Everything about Julian Hawthorne totally explained
Julian Hawthorne (
June 22,
1846–
1934) followed in the footsteps of his father, the famous novelist
Nathaniel Hawthorne, and became a prolific American author and journalist. He wrote numerous poems, novels, short stories, mystery/detective fiction, essays, travel books, biographies and histories. As a journalist he reported on the
Indian Famine for
Cosmopolitan magazine, and the
Spanish-American War for the
New York Journal.
Biography
He was born
June 22,
1846, in
Boston, and entered
Harvard in 1863, but didn't graduate. He studied
civil engineering in America and
Germany, was
engineer in the New York City Dock Department under
General McClellan (
1870–
72), spent 10 years abroad, and on his return edited his father's unfinished
Dr. Grimshawe's Secret (1883). While in
Europe he wrote the novels:
Bressant (1873);
Idolatry (1874);
Garth (1874);
Archibald Malmaison (1879); and
Sebastian Strome (1880). Hawthorne also wrote a critique of his father's novel
The Scarlet Letter that was published in
The Atlantic Monthly in April 1886. He wrote many novels after his return. In 1889 there were reports that Hawthorne was one of several writers who had, under the name of "Arthur Richmond," published in the
North American Review devastating attacks on President
Grover Cleveland and other leading Americans. Hawthorne denied the reports.
In 1908, Hawthorne’s old Harvard friend William J. Morton (son of pioneer anesthesiologist
William T.G. Morton) invited Hawthorne to join in promoting some newly created mining companies in
Ontario,
Canada. Hawthorne made his writing and his family name central to the stock-selling campaigns.
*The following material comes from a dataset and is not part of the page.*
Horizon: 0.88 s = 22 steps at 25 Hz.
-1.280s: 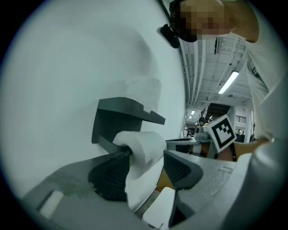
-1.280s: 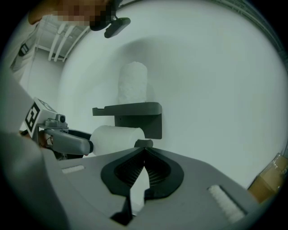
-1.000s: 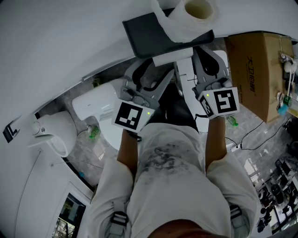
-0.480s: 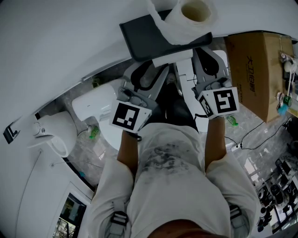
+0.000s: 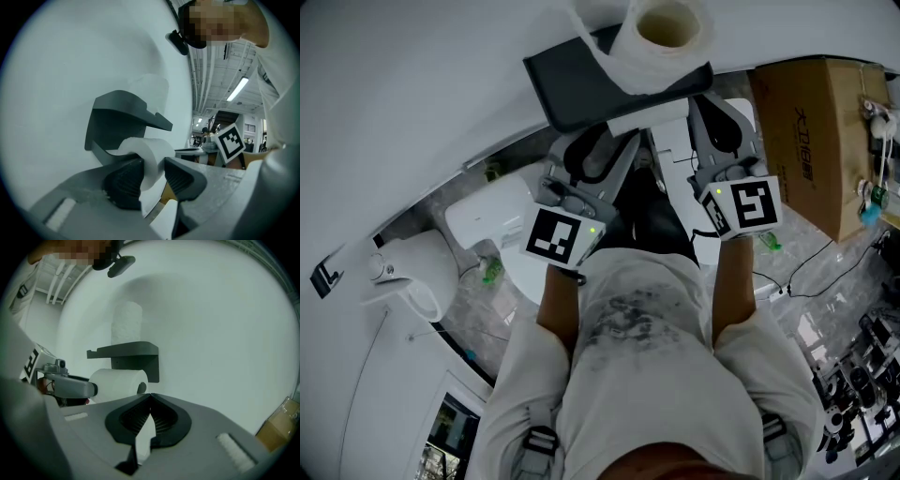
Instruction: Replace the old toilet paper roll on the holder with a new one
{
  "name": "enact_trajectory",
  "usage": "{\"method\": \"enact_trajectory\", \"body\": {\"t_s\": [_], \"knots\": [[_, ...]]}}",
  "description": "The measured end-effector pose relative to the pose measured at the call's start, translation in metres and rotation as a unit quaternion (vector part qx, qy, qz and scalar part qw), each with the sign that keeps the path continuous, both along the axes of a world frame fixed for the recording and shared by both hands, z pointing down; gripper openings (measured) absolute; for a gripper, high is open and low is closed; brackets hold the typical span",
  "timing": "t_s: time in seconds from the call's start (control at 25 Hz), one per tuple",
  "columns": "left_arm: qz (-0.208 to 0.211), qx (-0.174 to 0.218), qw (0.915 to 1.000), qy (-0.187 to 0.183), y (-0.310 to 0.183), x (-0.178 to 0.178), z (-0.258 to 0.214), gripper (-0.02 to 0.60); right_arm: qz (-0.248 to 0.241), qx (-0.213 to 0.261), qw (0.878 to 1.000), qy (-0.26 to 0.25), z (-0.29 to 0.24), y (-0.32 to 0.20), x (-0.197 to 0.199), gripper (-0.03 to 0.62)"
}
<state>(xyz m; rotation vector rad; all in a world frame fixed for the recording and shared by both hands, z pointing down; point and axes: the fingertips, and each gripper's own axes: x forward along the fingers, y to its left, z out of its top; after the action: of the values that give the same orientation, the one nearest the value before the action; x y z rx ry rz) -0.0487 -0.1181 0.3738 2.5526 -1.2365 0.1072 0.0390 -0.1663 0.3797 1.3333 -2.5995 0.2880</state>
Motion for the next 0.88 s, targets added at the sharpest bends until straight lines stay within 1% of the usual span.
{"method": "enact_trajectory", "body": {"t_s": [0.88], "knots": [[0.021,0.000,0.9998,0.001,-0.010,0.033,-0.003,0.147,0.025,-0.001,1.000,-0.004,0.000,-0.005,0.033,0.003]]}}
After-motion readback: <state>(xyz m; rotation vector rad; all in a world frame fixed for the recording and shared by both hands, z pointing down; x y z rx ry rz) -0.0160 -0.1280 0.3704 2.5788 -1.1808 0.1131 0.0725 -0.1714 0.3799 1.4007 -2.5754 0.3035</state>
After complaints from shareholders, both Morton and Hawthorne were tried in New York City for mail fraud, and convicted in 1913. Hawthorne was able to sell some three and a half million shares of stock in a nonexistent silver mine and served one year in the
Atlanta Federal Penitentiary.
Upon his release from prison, he wrote
The Subterranean Brotherhood (1914), a nonfiction work calling for an immediate end to incarceration of criminals. Hawthorne argued, based on his own experience, that incarceration was inhumane, and should be replaced by moral suasion. Of the fraud with which he was charged he always maintained his innocence.